According to the Gaza Health Ministry, at least 65,000 children in Gaza require urgent treatment for severe malnutrition.
Israel—which is facing an ongoing genocide case at the International Court of Justice—stands accused of using starvation as a weapon of war in Gaza. Israeli leaders including National Security Minister Itamar Ben-Gvir have endorsed bombing Gaza's food stores and other humanitarian aid.

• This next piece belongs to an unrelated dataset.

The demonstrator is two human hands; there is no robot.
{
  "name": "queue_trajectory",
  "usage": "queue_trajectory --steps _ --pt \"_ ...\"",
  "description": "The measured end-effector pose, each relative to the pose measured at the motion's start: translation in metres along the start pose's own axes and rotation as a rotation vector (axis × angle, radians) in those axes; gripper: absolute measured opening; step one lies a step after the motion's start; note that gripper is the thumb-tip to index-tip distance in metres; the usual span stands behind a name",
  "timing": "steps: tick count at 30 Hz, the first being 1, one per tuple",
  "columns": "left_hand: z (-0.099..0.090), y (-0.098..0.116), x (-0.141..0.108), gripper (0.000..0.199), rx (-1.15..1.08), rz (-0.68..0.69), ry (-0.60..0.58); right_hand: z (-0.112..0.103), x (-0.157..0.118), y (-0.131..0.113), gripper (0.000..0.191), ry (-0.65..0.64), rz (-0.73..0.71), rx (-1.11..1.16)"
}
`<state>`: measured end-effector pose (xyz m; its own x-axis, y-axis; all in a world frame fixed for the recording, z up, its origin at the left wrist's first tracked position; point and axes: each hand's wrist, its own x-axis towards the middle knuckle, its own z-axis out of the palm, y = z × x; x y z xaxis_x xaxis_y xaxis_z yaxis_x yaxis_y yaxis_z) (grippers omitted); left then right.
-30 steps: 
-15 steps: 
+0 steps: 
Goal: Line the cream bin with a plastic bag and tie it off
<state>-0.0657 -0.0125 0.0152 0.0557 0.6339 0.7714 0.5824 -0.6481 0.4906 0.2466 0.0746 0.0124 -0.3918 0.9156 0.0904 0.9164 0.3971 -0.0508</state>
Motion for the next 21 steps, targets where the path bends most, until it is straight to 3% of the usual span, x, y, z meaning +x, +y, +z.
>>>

Ben-Gvir claimed Republican leaders in the United States, which provides Israel with diplomatic cover and tens of billions of dollars in armed aid, agree with his stance.
Israeli Prime Minister Benjamin Netanyahu, who is a fugitive from the International Criminal Court, where he is wanted for alleged war crimes and crimes against humanity including extermination and forced starvation, has backed his ministers' calls to starve Gaza.
Despite the growing starvation in Gaza, Israel is making it harder for foreign-based nongovernmental organizations to register and operate in Palestine by imposing what European lawmakers this week called "purposely vague" and "highly discretionary" new rules.
Although it is out of food, WCK said it is still able to distribute desperately needed potable water to Palestinians in Gaza.
"Our pots may be empty, our cooking fires snuffed out—but World Central Kitchen will keep serving," said Andrés. "Our trucks—loaded with food and supplies—are waiting in Egypt, Jordan, and Israel, ready to enter Gaza. But they cannot move without permission. Humanitarian aid must be allowed to flow."
WCK Gaza response director Wadhah Hubaishi asserted that "the borders need to open for World Central Kitchen to be able to feed people in need."
"If given full access to our infrastructure, partnerships, and incoming supplies," he added, "we are capable of providing hungry families in Gaza with 500,000 meals a day."